50 Greatest Moments in Materials
The American Institute of Mining, Metallurgical, and Petroleum Engineers (AIME) consists of 4 Member Societies. One of them, The Minerals, Metals, and Materials Society (TMS) includes members who are materials scientists. TMS introduced the 50 Greatest Moments in Materials to recognize the impact of materials in history and to celebrate the 50th anniversary of TMS as a member society of the AIME. “A Great Materials Moment is defined as a pivotal or capstone event of human observation and/or intervention that led to a paradigm shift in humanity’s understanding of materials behavior, that introduced a new era of materials utilization, and/or that yielded significant materials-enabled socio-economic changes.” (JOM, February 2007, pg 14).

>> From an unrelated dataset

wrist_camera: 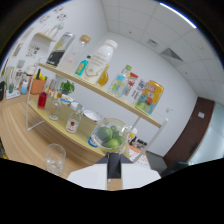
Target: Make me a cup of Mojito.
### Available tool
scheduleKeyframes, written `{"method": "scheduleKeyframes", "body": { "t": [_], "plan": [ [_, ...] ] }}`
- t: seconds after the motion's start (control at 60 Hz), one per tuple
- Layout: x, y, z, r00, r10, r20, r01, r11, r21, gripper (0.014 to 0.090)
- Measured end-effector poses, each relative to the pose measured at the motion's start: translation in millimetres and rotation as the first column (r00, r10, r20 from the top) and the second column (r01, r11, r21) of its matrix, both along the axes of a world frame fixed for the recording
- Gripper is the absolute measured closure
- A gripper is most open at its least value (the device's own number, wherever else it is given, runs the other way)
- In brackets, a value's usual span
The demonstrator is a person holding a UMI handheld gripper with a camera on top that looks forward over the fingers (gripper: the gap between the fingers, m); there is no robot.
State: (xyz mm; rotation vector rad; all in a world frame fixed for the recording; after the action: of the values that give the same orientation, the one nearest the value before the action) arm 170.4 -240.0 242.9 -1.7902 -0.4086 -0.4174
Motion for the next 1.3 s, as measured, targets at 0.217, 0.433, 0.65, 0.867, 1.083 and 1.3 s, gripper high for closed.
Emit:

Dozens of esteemed materials professionals were invited to give their views on great materials moments and the result was 650 suggestions that TMS distilled into a list of 100 official candidates. This list was opened to online voting and more than 900 individuals (materials students and professionals as well as the general public) completed the survey. The votes were converted into an ordered ranking by use of a weighting system: each first place vote that a moment received counted as ten points, each second place vote counted as nine points and so on with each tenth place vote counting as one point. Once the weights were assigned the points were totaled for each moment. The candidate with the greatest of points became the Greatest Materials Moment. Here are the moments from number 50 to number 1. You can find the distilled list of 100 official candidates listed in the Timeline on the Engineering and Technology History Wiki’s homepage Engineering and Technology History Wiki.
Further Reading
This entry is based on The Greatest Moments in Materials Science and Engineering, published in JOM, an official publication of The Minerals, Metals & Materials Society.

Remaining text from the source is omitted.